Lionel Shriver's So Much for That is the kind of sobering fiction that a) makes your life look idyllic by comparison, and b) reminds you that it probably won't stay that way for long. The particular hell in this novel is illness ("aided" by the American health system) and the many kinds of havoc it can wreak as even the healthy become victims. Fifty-year-old self-made millionaire Shep Knacker is about to realize his lifelong dream of retiring to an edenic beach in a remote country where a dollar a day will buy perfect happiness when his wife finds she has a cancer that will probably be terminal. The dream of paradise recedes further and further into impossibility as Shep's resources, both personal and financial, are drained to care for Glynis, an unproductive artist who is so cold she sometimes seems to deserve her awful fate. If this isn't depressing enough, there's a side story of Shep's friend Jackson caught in his own horrific tailspin. I'll spare you the details of that one.

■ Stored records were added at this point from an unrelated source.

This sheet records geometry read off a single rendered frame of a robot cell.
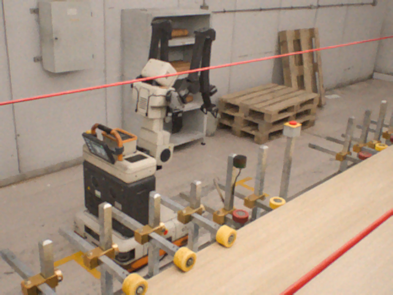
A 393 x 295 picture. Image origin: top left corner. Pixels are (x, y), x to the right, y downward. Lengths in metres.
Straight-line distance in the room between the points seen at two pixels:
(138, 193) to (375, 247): 1.54
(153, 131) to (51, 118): 1.65
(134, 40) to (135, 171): 2.11
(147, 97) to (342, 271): 1.78
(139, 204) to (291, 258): 1.38
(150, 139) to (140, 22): 1.69
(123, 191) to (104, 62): 2.12
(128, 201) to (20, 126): 1.82
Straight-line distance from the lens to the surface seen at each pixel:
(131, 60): 4.89
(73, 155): 4.96
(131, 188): 3.02
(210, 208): 2.41
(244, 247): 2.06
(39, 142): 4.72
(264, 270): 1.94
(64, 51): 4.36
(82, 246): 1.94
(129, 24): 4.85
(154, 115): 3.22
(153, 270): 2.14
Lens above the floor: 2.03
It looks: 22 degrees down
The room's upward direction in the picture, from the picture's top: 3 degrees clockwise
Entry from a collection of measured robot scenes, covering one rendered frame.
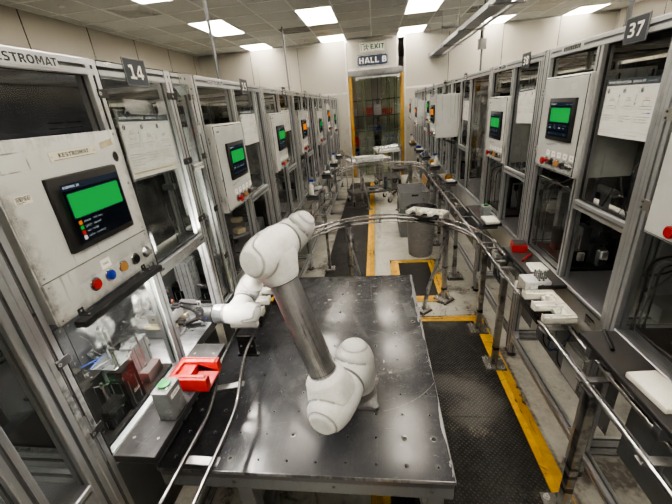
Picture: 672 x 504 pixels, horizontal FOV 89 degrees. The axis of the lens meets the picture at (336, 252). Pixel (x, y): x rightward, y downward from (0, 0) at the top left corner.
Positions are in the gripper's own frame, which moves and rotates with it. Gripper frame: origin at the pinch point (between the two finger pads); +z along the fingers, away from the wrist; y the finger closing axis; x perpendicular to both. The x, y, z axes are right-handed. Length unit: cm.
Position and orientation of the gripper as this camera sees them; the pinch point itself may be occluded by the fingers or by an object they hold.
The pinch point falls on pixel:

Why did I keep turning the pages? In brief: a compelling main character and some amazing writing, including extended conversations that bring characters to life so fully that they seem to be in the room with you as they fight, bravely or stupidly, the particular brand of slings and arrows  life has tossed at them. We're privy to lots of details about chemotherapy and its side effects and lots of decreasing dollar figures showing how quickly illness can not only kill you but rob you of everything you have--don't we all need to know about these things so we can be ready to deal with them ourselves? After all that, if you haven't passed out from the drinks you'll need to get to it, there's a surprisingly satisfying ending. So Much for That is no beach read, but after a hiatus, I do want to read more of Shriver's work. She's that good a writer.

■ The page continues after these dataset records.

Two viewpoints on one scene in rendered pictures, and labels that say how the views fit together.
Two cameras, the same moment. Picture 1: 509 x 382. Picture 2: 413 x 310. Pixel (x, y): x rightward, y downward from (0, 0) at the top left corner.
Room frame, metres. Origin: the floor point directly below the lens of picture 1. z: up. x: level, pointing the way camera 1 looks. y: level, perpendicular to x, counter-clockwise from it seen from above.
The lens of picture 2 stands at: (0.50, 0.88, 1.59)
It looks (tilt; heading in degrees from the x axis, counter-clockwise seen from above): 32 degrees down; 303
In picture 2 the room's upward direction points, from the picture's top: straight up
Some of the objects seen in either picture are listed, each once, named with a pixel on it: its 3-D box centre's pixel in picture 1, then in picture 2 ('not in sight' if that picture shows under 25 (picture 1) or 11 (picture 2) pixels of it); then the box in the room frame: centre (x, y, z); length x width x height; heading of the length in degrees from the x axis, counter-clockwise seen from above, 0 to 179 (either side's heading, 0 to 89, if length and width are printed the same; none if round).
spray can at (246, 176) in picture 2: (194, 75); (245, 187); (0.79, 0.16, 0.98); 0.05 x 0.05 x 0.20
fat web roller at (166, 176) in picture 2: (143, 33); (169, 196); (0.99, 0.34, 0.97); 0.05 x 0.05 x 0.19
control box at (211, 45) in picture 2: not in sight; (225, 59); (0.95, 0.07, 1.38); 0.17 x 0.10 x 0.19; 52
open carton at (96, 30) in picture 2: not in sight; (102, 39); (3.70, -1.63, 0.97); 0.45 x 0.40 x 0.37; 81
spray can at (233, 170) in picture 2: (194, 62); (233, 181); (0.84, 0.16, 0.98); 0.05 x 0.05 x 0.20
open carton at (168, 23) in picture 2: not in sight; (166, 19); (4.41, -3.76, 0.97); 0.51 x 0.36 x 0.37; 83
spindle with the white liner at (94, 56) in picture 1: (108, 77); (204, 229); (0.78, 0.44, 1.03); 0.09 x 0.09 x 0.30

So what did I pick up next? A TRUE story of horrific tragedy--Tracy Kidder's Strength in What Remains, the story of Deogratias, a Burundian refugee who escaped the sudden genocide that swept through his country in the early 90s, when he was in medical school. Kidder manages to let us see enough of the horror Deo somehow lived through to break our hearts without totally turning our stomachs. After six months of  flight and refugee camps, Deo managed to get to America, where his life was in many ways worse, if less violent. While he learns English Deo endures months of poverty and exploitation, working twelve-hour days for five dollars, sleeping in squalid abandoned tenements before settling in Central Park, living off his wits and his desperation. Deo himself is inspiring, but so are the Americas who grab hold of him and won't let go: an ex-nun determined to find him a home; the retired couple who take him in and put him through Columbia; Paul Farmer, the founder of the international health and social justice organization Partners In Health, who gives Deo a way to fight against poverty and disease in his own country. (Farmer is the subject Kidder's earlier book Mountains Beyond Mountains.) This one's well worth reading. Just take a deep breath first.

So I needed something light, right? A full-page ad in The New York Times raved about Aimee Bender's The Particular Sadness of Lemon Cake. Sounded intriguing and easy. I mean, how sad could lemon cake be? The premise is original and thought-provoking: nine-year-old Rose suddenly realizes that she can taste the feelings of the people who made the food she eats--especially her mother, who does not know that her secret emotions burden her daughter. Eventually Rose confides in her brother, a strange, aloof nerd with, it turns out, some secret skills of his own. It's a loving but weird family:  "My father was a fairly focused man, a smart one with a core of simplicity who had ended up with three highly complicated people sharing the household with him: a wife who seemed raw with loneliness, a son whose gaze was so unsettling people had to shove cereal boxes at him to get a break, and a daughter who couldn't even eat a regular school lunch without having to take a fifteen-minute walk to recover. Who were these people?"

Rose struggles to live with her power and the knowledge it brings her while navigating the always-turbulent waters of adolescence. Lemon Cake feels part normal-teen-girl-finds-herself, part mythical tale sprinkled with magic realism, and part science fiction that strains credulity. The parts don't always feel right together, but Rose is a memorable character and Bender is a lovely writer who has captured the complexity and fragility of family. I can't give this book an A, but I'll read her next one.